Legislation Inspired by Jackie Wisniewski’s Story Clears Major Hurdle After Push from Kennedy, Peoples-Stokes
Prior to her death, Jackie found a GPS device installed on her car, tracking her whereabouts. Legislation advanced by Kennedy and Peoples-Stokes updates NY’s stalking laws to crackdown on GPS stalking.
This legislation aims to combat domestic violence – in 2012 over 6,300 Erie County residents became victims of domestic violence, and over 4,000 of those victims were women.
ALBANY, N.Y. – Senator Tim Kennedy and Assemblywoman Crystal Peoples-Stokes announced today that legislation, prompted by the tragic murder of Jackie Wisniewski, to crackdown on stalking with the use of GPS devices or electronic monitoring has been approved by the Senate and Assembly. This critically important legislation will update New York State’s stalking laws to allow law enforcement to pursue criminal charges against those who use GPS or other electronic tracking devices to stalk their victims.

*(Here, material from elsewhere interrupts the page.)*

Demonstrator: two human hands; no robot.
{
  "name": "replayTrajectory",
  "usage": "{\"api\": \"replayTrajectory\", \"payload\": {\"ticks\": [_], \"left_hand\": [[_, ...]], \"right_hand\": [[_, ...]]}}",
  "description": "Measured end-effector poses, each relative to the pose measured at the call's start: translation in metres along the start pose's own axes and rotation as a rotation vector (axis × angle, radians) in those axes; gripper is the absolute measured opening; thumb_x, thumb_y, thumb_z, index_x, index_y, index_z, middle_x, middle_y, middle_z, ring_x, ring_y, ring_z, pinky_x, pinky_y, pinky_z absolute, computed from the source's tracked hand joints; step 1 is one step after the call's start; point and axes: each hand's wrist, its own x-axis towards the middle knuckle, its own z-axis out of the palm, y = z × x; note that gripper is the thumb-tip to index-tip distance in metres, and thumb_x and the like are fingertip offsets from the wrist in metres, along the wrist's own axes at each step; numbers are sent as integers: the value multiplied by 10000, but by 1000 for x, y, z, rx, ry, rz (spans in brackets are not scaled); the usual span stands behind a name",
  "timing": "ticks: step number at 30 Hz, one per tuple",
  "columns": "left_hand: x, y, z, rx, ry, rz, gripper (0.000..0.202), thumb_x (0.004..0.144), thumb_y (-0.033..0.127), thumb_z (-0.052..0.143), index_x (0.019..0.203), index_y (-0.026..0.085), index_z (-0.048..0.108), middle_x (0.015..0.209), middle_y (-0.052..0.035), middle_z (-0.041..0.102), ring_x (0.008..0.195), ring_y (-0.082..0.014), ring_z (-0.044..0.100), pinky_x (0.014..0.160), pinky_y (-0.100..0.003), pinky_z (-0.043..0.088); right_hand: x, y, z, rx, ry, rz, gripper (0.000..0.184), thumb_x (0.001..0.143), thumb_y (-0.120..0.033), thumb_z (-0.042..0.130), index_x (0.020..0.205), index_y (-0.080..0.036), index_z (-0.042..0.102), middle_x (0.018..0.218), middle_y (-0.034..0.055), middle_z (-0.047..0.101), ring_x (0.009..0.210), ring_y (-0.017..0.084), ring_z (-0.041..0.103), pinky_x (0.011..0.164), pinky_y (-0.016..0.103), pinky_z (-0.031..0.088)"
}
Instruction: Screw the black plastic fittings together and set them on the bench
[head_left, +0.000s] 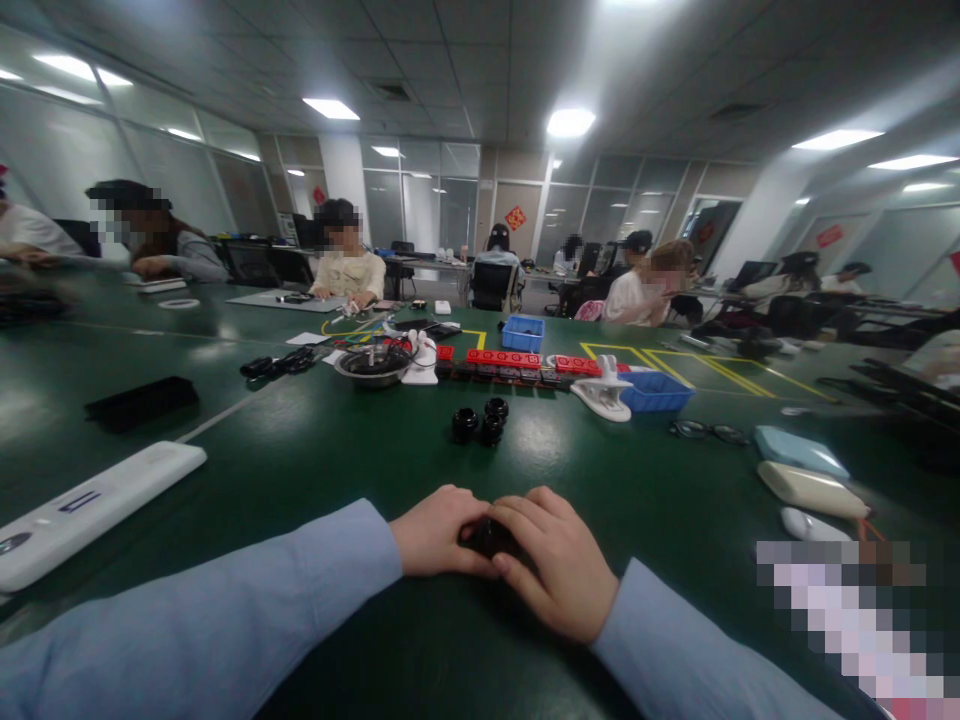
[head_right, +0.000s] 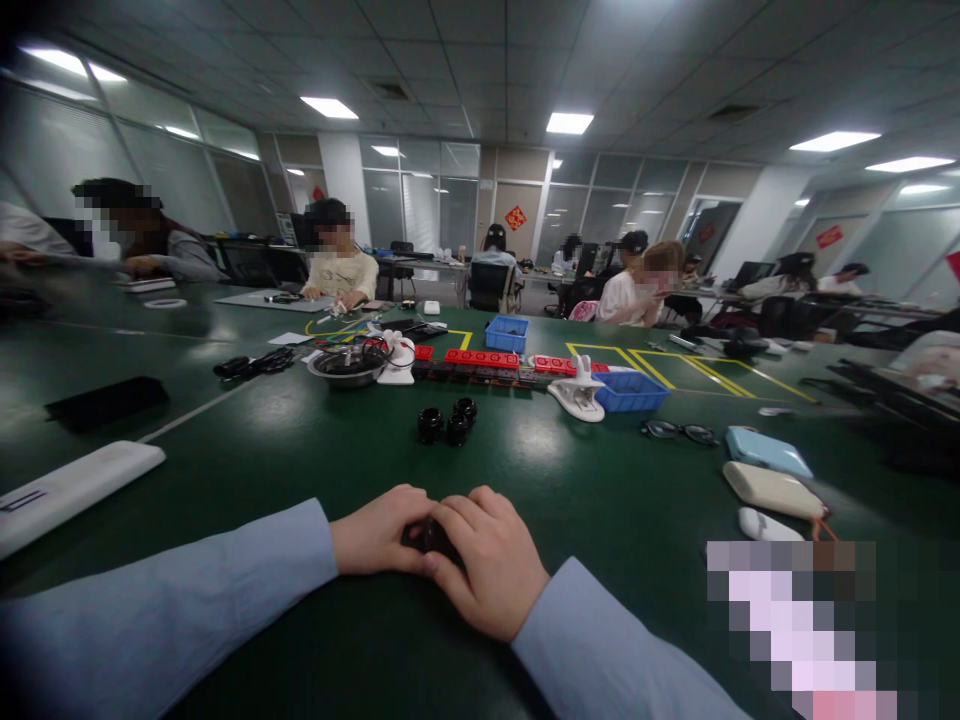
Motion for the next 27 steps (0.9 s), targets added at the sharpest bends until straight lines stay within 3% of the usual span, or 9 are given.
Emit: {"api": "replayTrajectory", "payload": {"ticks": [5,15,21,27], "left_hand": [[0,-2,1,0,10,16,412,709,571,602,728,169,514,663,38,488,623,-128,449,596,-244,296],[1,0,0,28,-2,3,295,675,430,691,760,179,561,670,41,501,643,-140,479,600,-245,311],[0,2,-1,7,8,-2,299,672,453,690,742,190,567,659,40,507,641,-145,474,603,-247,303],[1,0,0,11,14,45,303,699,474,660,770,199,554,699,43,536,670,-146,480,613,-251,281]], "right_hand": [[0,-2,0,-6,-17,7,323,851,-356,441,1092,-154,517,1075,86,575,843,225,450,735,377,370],[2,-6,-3,-27,-59,-40,346,816,-388,486,1086,-173,515,1135,76,560,856,218,458,723,361,350],[3,-9,-5,-6,-120,-38,348,761,-353,548,1067,-190,513,1177,57,540,859,227,442,727,375,339],[1,-11,-5,0,-130,-79,280,780,-354,495,997,-180,533,1112,65,568,827,221,441,707,373,339]]}}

“When Jackie Wisniewski was murdered, our entire community mourned alongside her family. It was a tragedy that caused deep sadness and pain, and brought attention to the need to strengthen laws to prevent domestic violence,” said Senator Tim Kennedy. “Jackie endured constant harassment and suffering which was amplified after her abuser installed a GPS tracking device to monitor her every movement. It’s appalling that this action alone was not illegal. We must ensure state law keeps pace with technology. Survivors of domestic violence are in dire need of this protection, which will ensure law enforcement and prosecutors have the power to intervene in domestic violence cases before it’s too late.”
In the days and weeks following the tragic murder of Jackie Wisniewski, the horrifying details of the domestic violence she endured came to light. In March 2012, Jackie discovered a GPS tracking device that Timothy Jorden had installed on her car to stalk her and constantly follow her movement and location. Although Jorden was clearly stalking Wisniewski with the use of GPS technology, this specific action could not be deemed criminal due to a gap in state law. Just months later, in June 2012, Jorden shot and killed Wisniewski in a stairwell at the Erie County Medical Center (ECMC).
This GPS stalking legislation (S.4187C/A.7720B) will fix this gap in the law. It will empower law enforcement to pursue charges and prosecute individuals who install GPS tracking systems with the intention of stalking another person. The legislation is commonly known as Jackie’s Law.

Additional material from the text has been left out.